### [Exercise goal]
For the listing below, show each line that includes the string "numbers".

### [Data]

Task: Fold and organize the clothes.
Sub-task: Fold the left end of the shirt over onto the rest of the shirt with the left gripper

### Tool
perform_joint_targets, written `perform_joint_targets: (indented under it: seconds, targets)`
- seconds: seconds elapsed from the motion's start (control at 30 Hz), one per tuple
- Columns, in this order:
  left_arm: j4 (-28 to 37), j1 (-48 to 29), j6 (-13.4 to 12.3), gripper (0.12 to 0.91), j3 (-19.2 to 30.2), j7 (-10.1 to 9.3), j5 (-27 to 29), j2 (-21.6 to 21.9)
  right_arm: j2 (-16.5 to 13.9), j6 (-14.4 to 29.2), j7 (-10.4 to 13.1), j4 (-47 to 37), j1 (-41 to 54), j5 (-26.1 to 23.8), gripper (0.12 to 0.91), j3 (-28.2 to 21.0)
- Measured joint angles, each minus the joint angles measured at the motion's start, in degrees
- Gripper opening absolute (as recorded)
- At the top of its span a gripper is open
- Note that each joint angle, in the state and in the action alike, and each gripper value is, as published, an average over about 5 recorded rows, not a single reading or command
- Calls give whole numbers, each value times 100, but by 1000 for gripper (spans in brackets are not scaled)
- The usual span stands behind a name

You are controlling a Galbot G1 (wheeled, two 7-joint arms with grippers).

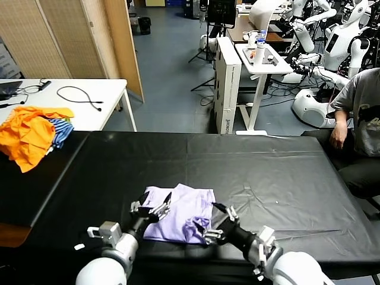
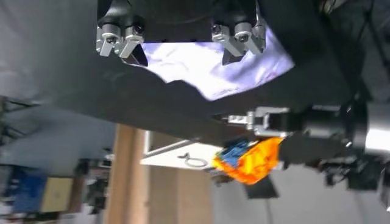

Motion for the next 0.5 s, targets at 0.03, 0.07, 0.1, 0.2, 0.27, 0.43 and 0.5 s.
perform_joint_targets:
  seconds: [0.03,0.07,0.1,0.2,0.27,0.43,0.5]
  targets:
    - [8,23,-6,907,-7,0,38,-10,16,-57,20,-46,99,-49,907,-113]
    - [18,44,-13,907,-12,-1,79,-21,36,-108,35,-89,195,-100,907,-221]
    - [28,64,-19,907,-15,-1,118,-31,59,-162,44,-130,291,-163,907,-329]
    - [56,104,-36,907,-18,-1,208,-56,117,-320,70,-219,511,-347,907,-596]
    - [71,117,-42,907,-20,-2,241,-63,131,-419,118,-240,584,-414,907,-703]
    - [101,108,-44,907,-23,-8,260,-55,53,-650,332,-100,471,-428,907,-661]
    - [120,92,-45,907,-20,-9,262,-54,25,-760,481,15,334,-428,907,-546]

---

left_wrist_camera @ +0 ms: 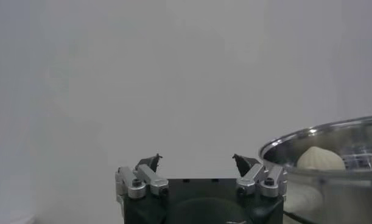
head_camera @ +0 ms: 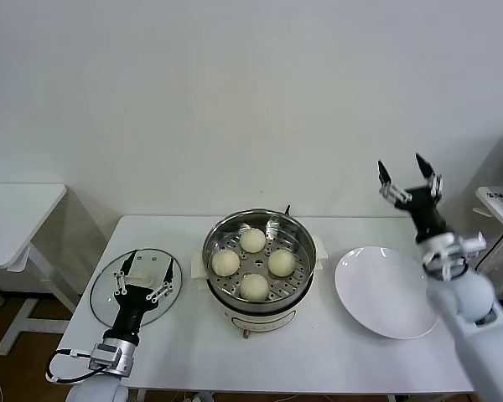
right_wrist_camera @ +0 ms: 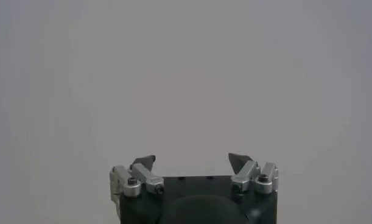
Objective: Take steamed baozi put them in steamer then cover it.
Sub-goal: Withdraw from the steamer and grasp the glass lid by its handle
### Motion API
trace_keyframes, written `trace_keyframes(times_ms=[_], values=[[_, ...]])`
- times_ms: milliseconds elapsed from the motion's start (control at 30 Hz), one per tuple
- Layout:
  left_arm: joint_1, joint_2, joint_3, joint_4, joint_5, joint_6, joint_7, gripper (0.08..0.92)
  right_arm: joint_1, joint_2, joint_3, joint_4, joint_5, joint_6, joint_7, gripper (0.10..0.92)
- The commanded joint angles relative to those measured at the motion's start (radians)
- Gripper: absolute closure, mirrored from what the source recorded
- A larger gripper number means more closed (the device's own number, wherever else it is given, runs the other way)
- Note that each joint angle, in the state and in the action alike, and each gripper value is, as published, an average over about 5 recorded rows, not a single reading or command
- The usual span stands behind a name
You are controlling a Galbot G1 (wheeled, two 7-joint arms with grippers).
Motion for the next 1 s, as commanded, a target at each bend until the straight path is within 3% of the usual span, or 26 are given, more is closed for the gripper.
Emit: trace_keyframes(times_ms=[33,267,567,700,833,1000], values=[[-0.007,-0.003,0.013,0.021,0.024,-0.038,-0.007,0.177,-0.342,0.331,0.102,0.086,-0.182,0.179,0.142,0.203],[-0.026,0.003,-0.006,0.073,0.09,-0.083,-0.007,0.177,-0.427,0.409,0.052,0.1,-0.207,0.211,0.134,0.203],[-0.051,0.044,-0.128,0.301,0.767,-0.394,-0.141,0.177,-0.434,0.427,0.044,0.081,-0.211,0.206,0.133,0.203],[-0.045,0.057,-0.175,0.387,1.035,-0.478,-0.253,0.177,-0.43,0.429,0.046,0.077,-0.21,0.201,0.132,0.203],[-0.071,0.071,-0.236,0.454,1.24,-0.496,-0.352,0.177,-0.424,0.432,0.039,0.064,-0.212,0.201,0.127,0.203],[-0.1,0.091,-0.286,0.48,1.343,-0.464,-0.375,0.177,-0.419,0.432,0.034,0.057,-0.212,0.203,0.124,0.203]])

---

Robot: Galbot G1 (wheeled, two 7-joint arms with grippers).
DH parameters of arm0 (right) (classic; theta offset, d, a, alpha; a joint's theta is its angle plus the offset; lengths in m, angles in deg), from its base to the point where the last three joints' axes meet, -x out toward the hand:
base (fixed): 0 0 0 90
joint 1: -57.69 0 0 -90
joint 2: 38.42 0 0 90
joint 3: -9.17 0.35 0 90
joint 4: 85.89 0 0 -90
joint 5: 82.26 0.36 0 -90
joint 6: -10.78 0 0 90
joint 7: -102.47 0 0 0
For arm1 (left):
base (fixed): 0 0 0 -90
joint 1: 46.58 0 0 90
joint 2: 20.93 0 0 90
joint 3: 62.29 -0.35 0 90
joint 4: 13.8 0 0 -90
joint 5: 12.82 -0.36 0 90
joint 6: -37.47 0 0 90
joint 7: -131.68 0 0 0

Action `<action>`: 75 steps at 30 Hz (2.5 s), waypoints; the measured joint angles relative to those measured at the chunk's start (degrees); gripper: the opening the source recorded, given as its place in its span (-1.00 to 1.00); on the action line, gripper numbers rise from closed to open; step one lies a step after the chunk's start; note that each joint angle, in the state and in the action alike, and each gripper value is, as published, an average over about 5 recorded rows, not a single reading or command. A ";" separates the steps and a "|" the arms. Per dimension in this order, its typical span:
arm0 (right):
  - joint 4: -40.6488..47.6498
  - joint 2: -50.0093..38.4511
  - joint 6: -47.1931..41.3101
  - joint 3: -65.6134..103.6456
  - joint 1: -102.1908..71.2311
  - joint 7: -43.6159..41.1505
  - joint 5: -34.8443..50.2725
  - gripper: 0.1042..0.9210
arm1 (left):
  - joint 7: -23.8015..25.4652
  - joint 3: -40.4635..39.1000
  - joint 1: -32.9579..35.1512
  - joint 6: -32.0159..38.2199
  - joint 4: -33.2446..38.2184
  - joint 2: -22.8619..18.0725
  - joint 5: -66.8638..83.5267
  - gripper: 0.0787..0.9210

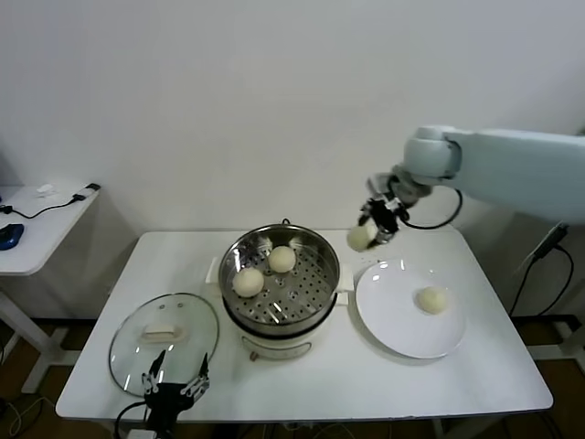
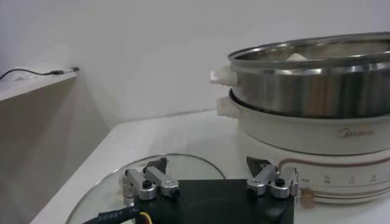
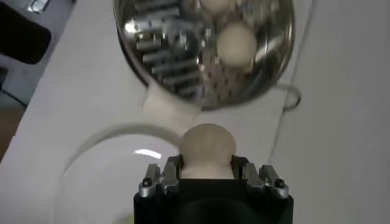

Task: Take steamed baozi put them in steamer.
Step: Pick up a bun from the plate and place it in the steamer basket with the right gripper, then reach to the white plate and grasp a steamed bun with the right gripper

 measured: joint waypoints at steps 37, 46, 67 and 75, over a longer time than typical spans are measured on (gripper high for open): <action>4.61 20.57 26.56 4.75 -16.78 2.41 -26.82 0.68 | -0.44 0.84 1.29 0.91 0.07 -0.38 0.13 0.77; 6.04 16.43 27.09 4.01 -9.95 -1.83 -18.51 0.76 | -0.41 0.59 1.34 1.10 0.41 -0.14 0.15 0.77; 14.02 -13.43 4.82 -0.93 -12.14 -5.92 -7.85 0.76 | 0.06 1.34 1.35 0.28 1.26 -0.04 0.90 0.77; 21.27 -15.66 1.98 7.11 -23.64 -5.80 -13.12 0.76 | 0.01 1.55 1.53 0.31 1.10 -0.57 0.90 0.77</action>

### [Exercise solution]
- Calls give whole numbers, each value times 100, but by 1000 for gripper (spans in brackets are not scaled)
Action `<action>`: 75 steps at 30 Hz (2.5 s), waypoints; the measured joint angles relative to those measured at the chunk's start (degrees); gripper: the opening the source recorded, given as its place in its span (-1.00 to 1.00); on the action line, gripper numbers rise from closed to open; step one lies a step after the chunk's start; note that each joint angle, in the state and in the action alike, and each gripper value is, as published, an average over about 5 recorded rows, not a single reading or command. A ";" separates the steps and a "|" the arms. Per dimension in this order, its typical span:

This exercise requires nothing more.